Wenn es in der chinesischen Gesellschaft brodelt, so merkt der ausländische Besucher nichts davon. Ins Auge springen hingegen der Optimismus der meisten Menschen und ihr Entfaltungsdrang. Bei meinen ersten Besuchen in Schanghai begannen einige Leute schüchtern, in der Fussgängerzone der Nanjing Lu zum Ton von Kassettenrecordern zu tanzen und zu singen. Heute findet jeden Abend und besonders an den Wochenenden ein improvisierter Massenspektakel statt. Die ganze Flaniermeile ist dann von Gruppen besetzt, die Tango, Walzer oder Rock’n’Roll tanzen, musizieren oder im Chor singen. Amateurdirigenten und Solosänger legen ihre ganze Seele in ihre Darbietungen, angefeuert vom Publikum. Es herrscht ein musikalisches Durcheinander wie im Wiener Prater.

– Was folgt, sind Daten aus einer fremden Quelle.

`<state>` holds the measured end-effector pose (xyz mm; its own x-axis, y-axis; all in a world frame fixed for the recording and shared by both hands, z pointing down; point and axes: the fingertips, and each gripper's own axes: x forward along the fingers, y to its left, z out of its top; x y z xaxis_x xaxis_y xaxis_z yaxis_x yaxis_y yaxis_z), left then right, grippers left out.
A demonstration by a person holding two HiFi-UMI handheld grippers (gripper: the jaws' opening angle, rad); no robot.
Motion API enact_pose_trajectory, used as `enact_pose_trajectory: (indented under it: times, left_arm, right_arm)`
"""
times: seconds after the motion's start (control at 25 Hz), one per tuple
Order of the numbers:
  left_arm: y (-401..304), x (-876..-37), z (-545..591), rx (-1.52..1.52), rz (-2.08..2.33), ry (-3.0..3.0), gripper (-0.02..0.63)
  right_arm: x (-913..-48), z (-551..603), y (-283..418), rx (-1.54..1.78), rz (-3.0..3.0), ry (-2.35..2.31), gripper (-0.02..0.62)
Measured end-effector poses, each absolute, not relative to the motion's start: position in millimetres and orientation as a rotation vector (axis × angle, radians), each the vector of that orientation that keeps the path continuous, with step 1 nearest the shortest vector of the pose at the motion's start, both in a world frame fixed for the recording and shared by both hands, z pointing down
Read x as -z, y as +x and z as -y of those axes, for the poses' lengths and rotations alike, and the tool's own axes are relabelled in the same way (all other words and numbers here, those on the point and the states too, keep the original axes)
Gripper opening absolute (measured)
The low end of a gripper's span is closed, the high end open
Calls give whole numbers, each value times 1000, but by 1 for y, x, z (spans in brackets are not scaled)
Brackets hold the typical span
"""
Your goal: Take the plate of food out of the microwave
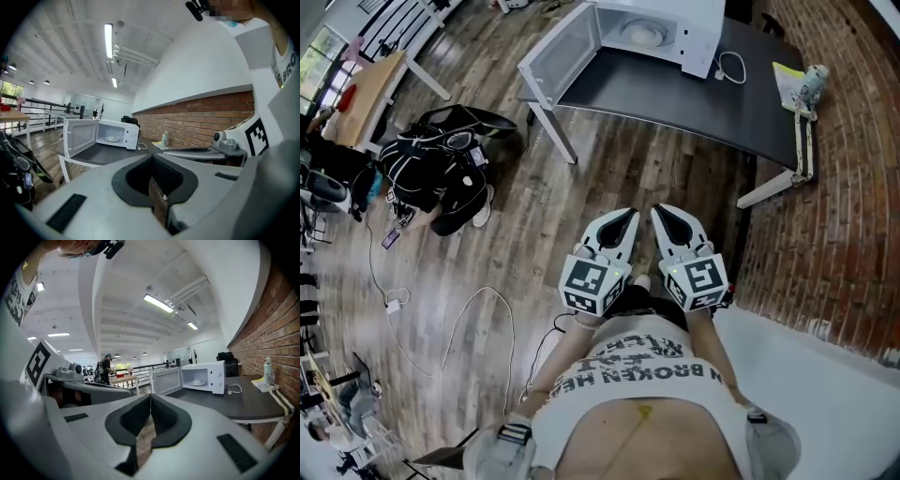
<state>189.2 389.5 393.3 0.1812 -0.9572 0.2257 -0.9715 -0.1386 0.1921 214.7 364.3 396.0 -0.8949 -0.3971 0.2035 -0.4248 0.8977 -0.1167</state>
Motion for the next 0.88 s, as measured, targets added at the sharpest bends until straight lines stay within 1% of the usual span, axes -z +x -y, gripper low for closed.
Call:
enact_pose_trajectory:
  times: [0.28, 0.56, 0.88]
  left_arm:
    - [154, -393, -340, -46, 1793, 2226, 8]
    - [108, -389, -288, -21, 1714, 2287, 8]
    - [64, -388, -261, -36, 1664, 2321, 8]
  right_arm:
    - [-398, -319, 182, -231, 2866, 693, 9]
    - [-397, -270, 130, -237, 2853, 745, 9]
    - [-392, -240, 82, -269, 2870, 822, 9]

Entgegen den von den einstigen Kolonialmächten propagierten Stereotypen, die in Europa noch heute weitgehend das Bild Chinas prägen, sind die Chinesen fröhlich, laut und völlig undiszipliniert. Zumindest in Schanghai haben die Menschen beschlossen, persönliche Freiräume zu erobern.